Recorded data:
BEGIN
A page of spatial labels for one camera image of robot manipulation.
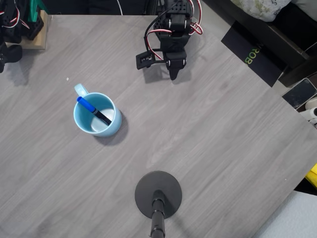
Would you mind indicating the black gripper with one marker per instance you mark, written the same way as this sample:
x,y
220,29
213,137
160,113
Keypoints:
x,y
176,62

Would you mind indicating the light blue ceramic mug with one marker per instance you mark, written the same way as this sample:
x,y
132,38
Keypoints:
x,y
114,124

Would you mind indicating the blue capped black marker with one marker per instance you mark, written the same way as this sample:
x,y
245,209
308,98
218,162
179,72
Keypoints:
x,y
91,109

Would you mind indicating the black box with green letters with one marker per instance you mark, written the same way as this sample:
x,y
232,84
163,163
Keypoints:
x,y
260,62

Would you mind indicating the white patterned pillow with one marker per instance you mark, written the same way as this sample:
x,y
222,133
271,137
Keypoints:
x,y
260,8

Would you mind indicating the black furniture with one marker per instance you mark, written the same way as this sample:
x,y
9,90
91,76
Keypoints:
x,y
284,32

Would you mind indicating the black smartphone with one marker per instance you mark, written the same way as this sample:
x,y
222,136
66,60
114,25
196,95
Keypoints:
x,y
301,93

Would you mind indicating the wooden base board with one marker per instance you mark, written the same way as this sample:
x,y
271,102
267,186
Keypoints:
x,y
40,41

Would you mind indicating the white rounded device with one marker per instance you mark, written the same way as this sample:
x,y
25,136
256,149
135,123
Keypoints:
x,y
312,106

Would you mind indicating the yellow object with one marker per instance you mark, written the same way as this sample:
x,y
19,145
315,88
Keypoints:
x,y
313,174

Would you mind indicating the black gripper camera mount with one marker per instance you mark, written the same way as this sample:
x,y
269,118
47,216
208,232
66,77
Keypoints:
x,y
146,59

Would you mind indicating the black round-base camera stand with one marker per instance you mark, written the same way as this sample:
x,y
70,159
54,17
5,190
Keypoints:
x,y
148,188
END
What the task asks: Where the word "camera" shows up in a line of the entries above, copy that line.

Reply to the task:
A page of spatial labels for one camera image of robot manipulation.
Would you mind indicating the black gripper camera mount with one marker per instance you mark, written the same way as this sample:
Would you mind indicating the black round-base camera stand with one marker per instance you mark, written the same way as this sample:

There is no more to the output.